▶ Task prompt
Using the material below, return exactly the lines between the one holding "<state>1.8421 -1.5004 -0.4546" and the one holding "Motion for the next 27", inclusive, and no others.

▶ Information provided

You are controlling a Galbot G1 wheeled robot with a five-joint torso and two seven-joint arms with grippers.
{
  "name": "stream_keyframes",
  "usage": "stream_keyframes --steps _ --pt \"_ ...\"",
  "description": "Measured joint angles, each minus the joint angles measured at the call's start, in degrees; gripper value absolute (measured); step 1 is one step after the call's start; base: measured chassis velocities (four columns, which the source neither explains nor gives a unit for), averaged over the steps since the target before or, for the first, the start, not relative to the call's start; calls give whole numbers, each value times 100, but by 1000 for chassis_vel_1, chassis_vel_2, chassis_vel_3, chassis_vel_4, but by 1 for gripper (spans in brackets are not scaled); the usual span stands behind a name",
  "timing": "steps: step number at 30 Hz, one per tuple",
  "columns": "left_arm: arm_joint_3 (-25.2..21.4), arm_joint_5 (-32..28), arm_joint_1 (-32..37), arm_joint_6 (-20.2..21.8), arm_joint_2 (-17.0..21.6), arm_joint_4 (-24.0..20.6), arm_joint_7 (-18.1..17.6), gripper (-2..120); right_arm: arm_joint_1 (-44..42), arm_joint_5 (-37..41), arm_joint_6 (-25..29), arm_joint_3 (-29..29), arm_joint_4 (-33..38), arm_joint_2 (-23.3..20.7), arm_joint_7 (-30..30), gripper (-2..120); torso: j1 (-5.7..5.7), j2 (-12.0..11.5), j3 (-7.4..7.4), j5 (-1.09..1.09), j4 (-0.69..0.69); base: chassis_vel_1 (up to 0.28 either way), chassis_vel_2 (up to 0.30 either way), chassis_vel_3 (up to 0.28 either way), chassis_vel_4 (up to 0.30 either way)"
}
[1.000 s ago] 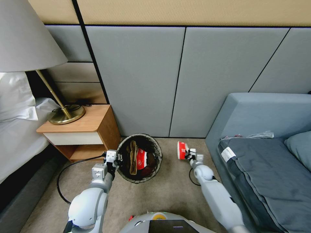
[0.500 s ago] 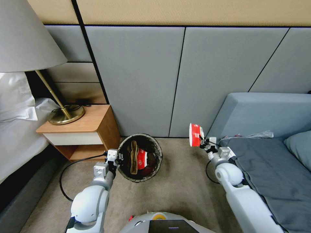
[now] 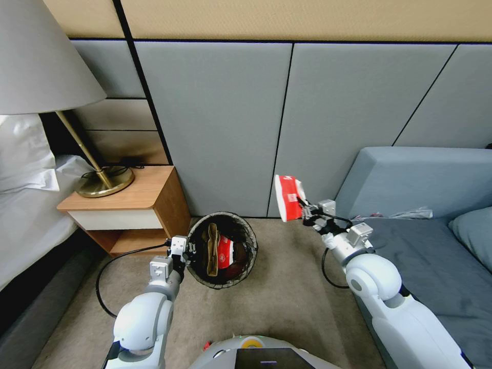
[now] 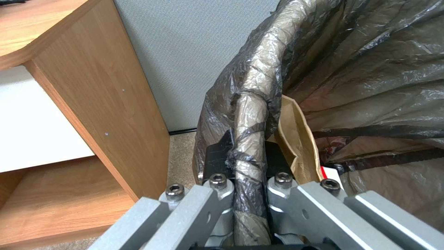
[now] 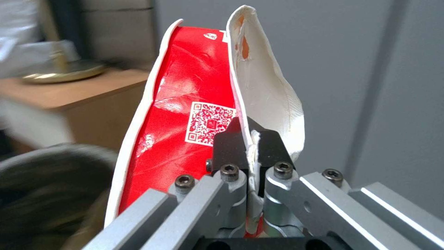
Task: Pick up the trash bin, then pick up the garbage from the floor and place it into the trash bin.
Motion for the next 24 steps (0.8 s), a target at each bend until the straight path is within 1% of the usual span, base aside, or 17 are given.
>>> stream_keyframes --steps 1,2,3,4,5,6,7,8,10,11,12,14,24 --pt "2 0 5 1 2 0 0 1 102 0 -29 -222 18 -19 -3 1 0 0 0 0 0 0 0 0 0" --pt "2 0 5 1 2 0 0 1 102 0 -29 -222 18 -19 -3 1 0 0 0 0 0 0 0 0 0" --pt "25 5 4 7 -5 0 0 1 296 -17 -73 -689 27 -49 3 1 0 0 0 1 0 0 0 0 0" --pt "31 6 2 8 -10 0 0 1 362 -27 -94 -823 31 -53 7 1 0 0 0 1 -1 0 0 0 0" --pt "31 6 2 8 -10 0 0 1 362 -27 -94 -823 31 -53 7 1 0 0 0 1 -1 0 0 0 0" --pt "44 15 0 9 -17 0 0 1 528 -45 -153 -1176 50 -64 40 1 0 0 0 0 0 0 0 0 0" --pt "44 15 0 9 -17 0 0 1 528 -45 -153 -1176 50 -64 40 1 0 0 0 0 0 0 0 0 0" --pt "50 17 -3 11 -25 6 0 1 638 -68 -194 -1478 52 -80 101 1 0 0 0 0 0 0 0 0 0" --pt "52 18 -13 13 -31 12 -1 1 680 -137 -224 -1766 29 -101 122 1 0 0 0 0 0 0 0 0 0" --pt "52 18 -13 13 -31 12 -1 1 680 -137 -224 -1766 29 -101 122 1 0 0 0 0 0 0 0 0 0" --pt "53 16 -25 14 -33 22 -1 1 682 -178 -252 -1928 -5 -107 135 1 0 0 0 0 -1 0 0 0 0" --pt "53 11 -31 14 -33 28 -1 1 677 -245 -267 -2073 -54 -108 136 1 0 0 0 1 -1 0 0 0 0" --pt "50 -5 -76 16 -27 59 -2 1 671 -459 -282 -2459 -273 -71 141 1 0 0 0 1 -1 0 0 0 0"
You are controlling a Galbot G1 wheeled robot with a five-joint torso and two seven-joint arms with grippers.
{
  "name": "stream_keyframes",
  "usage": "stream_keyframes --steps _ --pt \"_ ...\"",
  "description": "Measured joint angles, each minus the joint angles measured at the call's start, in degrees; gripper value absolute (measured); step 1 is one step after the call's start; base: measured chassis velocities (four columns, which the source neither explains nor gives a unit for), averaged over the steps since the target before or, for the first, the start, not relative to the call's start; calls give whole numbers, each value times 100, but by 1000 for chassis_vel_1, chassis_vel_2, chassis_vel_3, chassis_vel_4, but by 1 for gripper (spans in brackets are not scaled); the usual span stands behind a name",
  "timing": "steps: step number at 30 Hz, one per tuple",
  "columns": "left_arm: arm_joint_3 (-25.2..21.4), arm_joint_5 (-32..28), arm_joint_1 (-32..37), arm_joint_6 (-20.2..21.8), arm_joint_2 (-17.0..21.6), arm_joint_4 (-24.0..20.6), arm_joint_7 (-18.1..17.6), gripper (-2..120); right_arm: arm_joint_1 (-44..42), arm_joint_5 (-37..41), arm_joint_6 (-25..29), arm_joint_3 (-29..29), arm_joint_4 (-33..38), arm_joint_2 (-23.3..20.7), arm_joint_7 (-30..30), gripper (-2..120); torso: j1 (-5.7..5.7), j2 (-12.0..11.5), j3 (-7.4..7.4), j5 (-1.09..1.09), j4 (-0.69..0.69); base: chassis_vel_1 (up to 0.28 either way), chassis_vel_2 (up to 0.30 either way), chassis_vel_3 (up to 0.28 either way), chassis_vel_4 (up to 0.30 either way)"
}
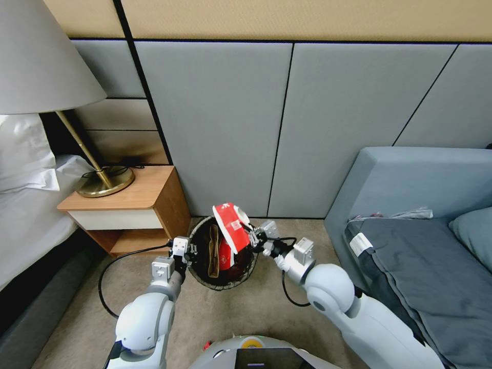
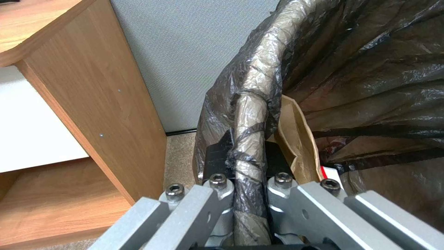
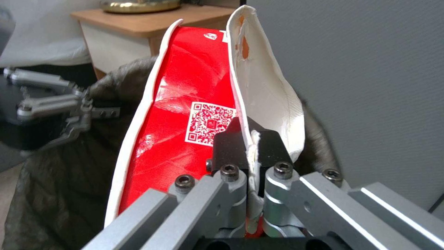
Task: Pick up the trash bin, then pick up the garbage from the floor and place it into the trash bin.
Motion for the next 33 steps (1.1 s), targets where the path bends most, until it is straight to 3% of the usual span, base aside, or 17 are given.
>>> stream_keyframes --steps 6,9,11,13,14,25,26,33 --pt "-3 -6 -20 1 1 17 1 1 -9 -99 -59 -84 -86 5 -38 1 0 0 0 0 0 0 0 0 0" --pt "-10 -23 -25 2 5 17 2 1 -26 -117 -236 -67 -86 12 -123 7 0 0 0 0 0 0 0 0 0" --pt "-29 -38 -39 1 9 19 4 1 -15 -126 -271 -99 -93 35 -122 18 0 0 0 0 0 0 0 0 0" --pt "-31 -39 -42 2 9 20 4 1 -12 -127 -272 -110 -96 41 -115 19 0 0 0 0 0 0 0 0 0" --pt "-34 -43 -48 2 6 26 4 1 2 -127 -276 -169 -107 63 -57 28 0 0 0 0 0 0 0 0 0" --pt "-31 -49 -68 3 -4 37 6 1 12 -135 -278 -262 -96 94 34 64 0 0 0 0 0 0 0 0 0" --pt "-31 -50 -70 4 -4 39 7 1 12 -135 -278 -261 -88 94 36 73 0 0 0 0 0 0 0 0 0" --pt "-42 -52 -86 4 -4 68 7 1 -21 -50 -283 30 211 100 115 96 0 0 0 1 0 0 0 0 0"
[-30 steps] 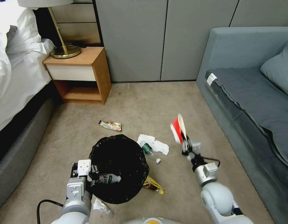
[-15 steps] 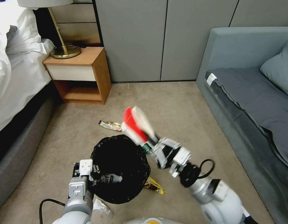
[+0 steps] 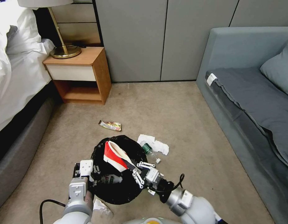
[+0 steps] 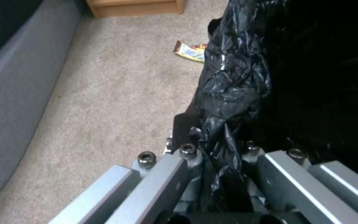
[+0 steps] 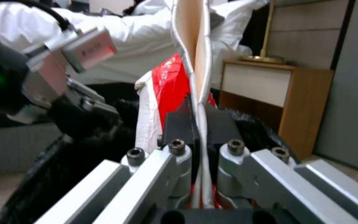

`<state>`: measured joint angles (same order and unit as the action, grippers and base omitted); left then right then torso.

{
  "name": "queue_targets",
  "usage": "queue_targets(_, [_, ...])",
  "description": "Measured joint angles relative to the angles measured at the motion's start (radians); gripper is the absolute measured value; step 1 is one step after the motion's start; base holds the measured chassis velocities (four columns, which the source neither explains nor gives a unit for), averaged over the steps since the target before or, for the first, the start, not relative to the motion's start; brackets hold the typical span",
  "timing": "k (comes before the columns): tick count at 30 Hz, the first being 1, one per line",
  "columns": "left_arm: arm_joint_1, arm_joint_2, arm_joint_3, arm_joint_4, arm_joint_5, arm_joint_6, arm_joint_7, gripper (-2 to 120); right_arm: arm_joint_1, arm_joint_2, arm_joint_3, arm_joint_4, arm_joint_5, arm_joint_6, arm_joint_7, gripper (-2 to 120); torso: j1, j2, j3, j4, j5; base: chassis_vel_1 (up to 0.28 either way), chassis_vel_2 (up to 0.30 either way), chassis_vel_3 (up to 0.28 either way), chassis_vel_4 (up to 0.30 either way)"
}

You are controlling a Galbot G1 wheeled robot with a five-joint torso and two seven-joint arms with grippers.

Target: Pick up the trash bin, then pick up the garbage from the floor and place it into the trash bin.

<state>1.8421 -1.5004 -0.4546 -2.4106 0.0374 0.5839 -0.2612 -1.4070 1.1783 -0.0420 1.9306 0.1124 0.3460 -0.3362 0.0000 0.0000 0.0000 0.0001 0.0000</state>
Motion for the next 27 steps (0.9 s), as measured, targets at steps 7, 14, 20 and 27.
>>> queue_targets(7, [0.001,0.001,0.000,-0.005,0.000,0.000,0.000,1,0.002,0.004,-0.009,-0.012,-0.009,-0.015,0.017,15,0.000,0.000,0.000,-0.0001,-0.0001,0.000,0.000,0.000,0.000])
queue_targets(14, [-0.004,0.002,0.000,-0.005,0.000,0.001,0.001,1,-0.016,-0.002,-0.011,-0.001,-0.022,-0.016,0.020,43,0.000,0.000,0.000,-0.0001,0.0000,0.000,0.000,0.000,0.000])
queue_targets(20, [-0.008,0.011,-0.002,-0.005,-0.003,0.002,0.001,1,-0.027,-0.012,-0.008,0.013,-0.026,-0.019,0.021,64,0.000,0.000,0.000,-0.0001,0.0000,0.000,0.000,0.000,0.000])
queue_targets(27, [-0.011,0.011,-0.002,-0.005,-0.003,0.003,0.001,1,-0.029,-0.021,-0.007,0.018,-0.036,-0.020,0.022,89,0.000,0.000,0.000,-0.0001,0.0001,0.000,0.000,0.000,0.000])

▶ Response for this exercise
<state>1.8421 -1.5004 -0.4546 -2.4106 0.0374 0.5839 -0.2612 -1.4070 1.1783 -0.0420 1.9306 0.1124 0.3460 -0.3362 0.0000 0.0000 0.0000 0.0001 0.0000</state>
Motion for the next 27 steps (0.9 s), as measured, targets at steps 7, 14, 20 and 27.

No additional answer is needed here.